NOW, THEREFORE, in consideration of the foregoing and the mutual premises, representations, warranties, covenants and agreements contained in this Agreement and the other Transaction Documents, the parties, intending to be legally bound, hereby agree as follows:
SECTION 1. Representations and Warranties of the Stockholders. Each Stockholder hereby severally, and not jointly, represents and warrants, as of the date hereof and as of each Closing Date, as follows:
(a) Such Stockholder is duly organized, validly existing and in good standing under the laws of its jurisdiction of incorporation, has all requisite corporate, limited liability company or partnership power and authority, as the case may be, to enter into this Agreement and to consummate the transactions contemplated by this Agreement. The execution and delivery of this Agreement by such Stockholder and the consummation by such Stockholder of the transactions contemplated by this Agreement have been duly authorized by all requisite corporate, limited liability company or partnership action, as the case may be, on the part of such Stockholder.
(b) This Agreement has been duly executed and delivered by such Stockholder and constitutes a valid and binding obligation of such Stockholder, enforceable against such Stockholder in accordance with its terms, except (i) as limited by applicable bankruptcy, insolvency, reorganization, moratorium and other laws of general application affecting enforcement of creditors’ rights generally, and (ii) the availability of the remedy of specific performance or injunctive or other forms of equitable relief may be subject to equitable defenses and would be subject to the discretion of the court before which any proceeding therefor may be brought.
(c) Neither the execution and delivery of this Agreement nor the consummation by such Stockholder of the transactions contemplated hereby will result in a violation of, or a default under, or conflict with, any contract, trust, commitment, agreement, understanding, arrangement or restriction of any kind to which such Stockholder is a party or by which it is bound or to which any Securities held or controlled by such Stockholder are subject. Except for any necessary filings under the Securities Act and the Exchange Act or otherwise disclosed in the Stock Purchase Agreement, consummation by such Stockholder of the transactions contemplated hereby will not violate, or require Approval under any Applicable Law applicable to such Stockholder or such Securities.

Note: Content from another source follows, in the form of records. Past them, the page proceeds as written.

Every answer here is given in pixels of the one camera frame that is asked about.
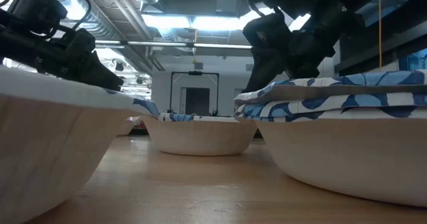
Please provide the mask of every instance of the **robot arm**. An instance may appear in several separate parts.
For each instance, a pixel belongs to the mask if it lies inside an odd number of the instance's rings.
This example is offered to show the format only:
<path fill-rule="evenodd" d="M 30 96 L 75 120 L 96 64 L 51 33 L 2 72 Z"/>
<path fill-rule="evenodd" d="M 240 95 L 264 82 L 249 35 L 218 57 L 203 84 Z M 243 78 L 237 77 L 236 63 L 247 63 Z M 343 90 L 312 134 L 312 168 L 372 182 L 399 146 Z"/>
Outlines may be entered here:
<path fill-rule="evenodd" d="M 85 29 L 61 26 L 66 16 L 67 10 L 57 0 L 14 0 L 8 11 L 0 9 L 0 57 L 40 73 L 120 91 L 123 80 L 92 52 L 95 38 Z M 52 39 L 57 30 L 65 32 L 60 40 Z"/>
<path fill-rule="evenodd" d="M 244 28 L 246 39 L 254 46 L 255 60 L 245 92 L 264 88 L 282 72 L 291 79 L 317 77 L 318 65 L 325 57 L 334 56 L 333 46 L 340 36 L 364 28 L 356 11 L 370 1 L 264 0 L 276 13 L 253 20 Z M 308 13 L 311 17 L 300 30 L 291 32 L 278 7 L 294 19 Z"/>

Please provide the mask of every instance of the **stack of paper bowls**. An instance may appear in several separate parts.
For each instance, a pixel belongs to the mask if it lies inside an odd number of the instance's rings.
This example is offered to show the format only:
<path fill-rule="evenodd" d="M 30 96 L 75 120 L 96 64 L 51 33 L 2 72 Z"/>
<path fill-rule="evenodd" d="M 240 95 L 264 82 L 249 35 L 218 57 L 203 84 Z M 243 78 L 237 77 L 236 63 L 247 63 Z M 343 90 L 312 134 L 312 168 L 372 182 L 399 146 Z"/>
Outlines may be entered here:
<path fill-rule="evenodd" d="M 427 207 L 427 72 L 272 83 L 236 97 L 288 175 L 331 191 Z"/>
<path fill-rule="evenodd" d="M 155 105 L 0 67 L 0 223 L 23 223 L 79 190 L 128 117 Z"/>
<path fill-rule="evenodd" d="M 229 117 L 196 117 L 162 113 L 144 115 L 154 145 L 179 155 L 221 156 L 245 151 L 256 132 L 254 123 Z"/>

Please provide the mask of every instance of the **orange cord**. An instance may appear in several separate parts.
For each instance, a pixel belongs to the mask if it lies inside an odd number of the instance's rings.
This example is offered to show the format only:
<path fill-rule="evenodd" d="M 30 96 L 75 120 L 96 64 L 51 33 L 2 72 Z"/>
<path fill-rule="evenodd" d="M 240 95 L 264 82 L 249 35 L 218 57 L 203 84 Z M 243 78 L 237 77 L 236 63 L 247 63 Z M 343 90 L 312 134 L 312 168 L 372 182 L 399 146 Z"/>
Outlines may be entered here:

(d) Such Securities and the certificates representing such Securities (if any) will be held by such Stockholder, or by a nominee or custodian for the benefit of such Stockholder, free and clear of all Liens (other than Permitted Liens, and lender liens), proxies, voting trusts or agreements, understandings or other similar arrangements other than pursuant to this Agreement and any transfer restrictions set forth in any registration rights agreements and stock purchase agreements.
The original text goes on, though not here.